Directions: The expected output is exactly the lines below, starting at the line with "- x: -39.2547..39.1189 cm" and ending at the line with "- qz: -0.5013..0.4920", both included; no other line belongs in it.

Collected material:
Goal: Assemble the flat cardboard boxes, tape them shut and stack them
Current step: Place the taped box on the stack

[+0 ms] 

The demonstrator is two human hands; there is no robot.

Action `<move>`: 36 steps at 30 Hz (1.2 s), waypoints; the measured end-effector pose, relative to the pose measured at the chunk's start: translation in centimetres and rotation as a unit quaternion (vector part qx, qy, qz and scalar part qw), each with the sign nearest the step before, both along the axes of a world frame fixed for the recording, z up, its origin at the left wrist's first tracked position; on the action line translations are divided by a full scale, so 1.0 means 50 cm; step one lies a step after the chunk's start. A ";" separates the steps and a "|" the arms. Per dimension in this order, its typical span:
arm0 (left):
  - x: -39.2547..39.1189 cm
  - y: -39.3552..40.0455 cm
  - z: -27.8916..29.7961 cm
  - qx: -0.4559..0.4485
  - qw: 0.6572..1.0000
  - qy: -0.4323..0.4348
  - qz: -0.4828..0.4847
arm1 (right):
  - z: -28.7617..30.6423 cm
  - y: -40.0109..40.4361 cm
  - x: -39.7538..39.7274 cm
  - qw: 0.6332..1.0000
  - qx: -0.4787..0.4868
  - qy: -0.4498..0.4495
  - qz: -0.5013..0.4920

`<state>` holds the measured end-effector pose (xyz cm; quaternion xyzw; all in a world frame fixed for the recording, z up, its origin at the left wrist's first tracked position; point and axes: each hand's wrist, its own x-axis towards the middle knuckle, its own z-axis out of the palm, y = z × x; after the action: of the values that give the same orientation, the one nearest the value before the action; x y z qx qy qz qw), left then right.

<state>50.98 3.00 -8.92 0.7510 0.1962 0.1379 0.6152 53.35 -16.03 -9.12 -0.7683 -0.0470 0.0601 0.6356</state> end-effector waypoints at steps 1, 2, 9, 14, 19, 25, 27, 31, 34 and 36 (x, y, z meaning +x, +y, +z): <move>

Written response:
  - x: -39.2547..39.1189 cm
  - y: -39.3552..40.0455 cm
  - z: -27.8916..29.7961 cm
  - qx: -0.4559..0.4485
  - qw: 0.6572..1.0000
  - qy: -0.4323..0.4348
  - qz: -0.4828..0.4847
arm1 (right):
  - z: -28.7617..30.6423 cm
  - y: -40.0109..40.4361 cm
  - x: -39.7538..39.7274 cm
  - qw: 0.6332..1.0000
  - qx: -0.4787..0.4868
  - qy: -0.4498..0.4495
  - qz: -0.5013..0.4920

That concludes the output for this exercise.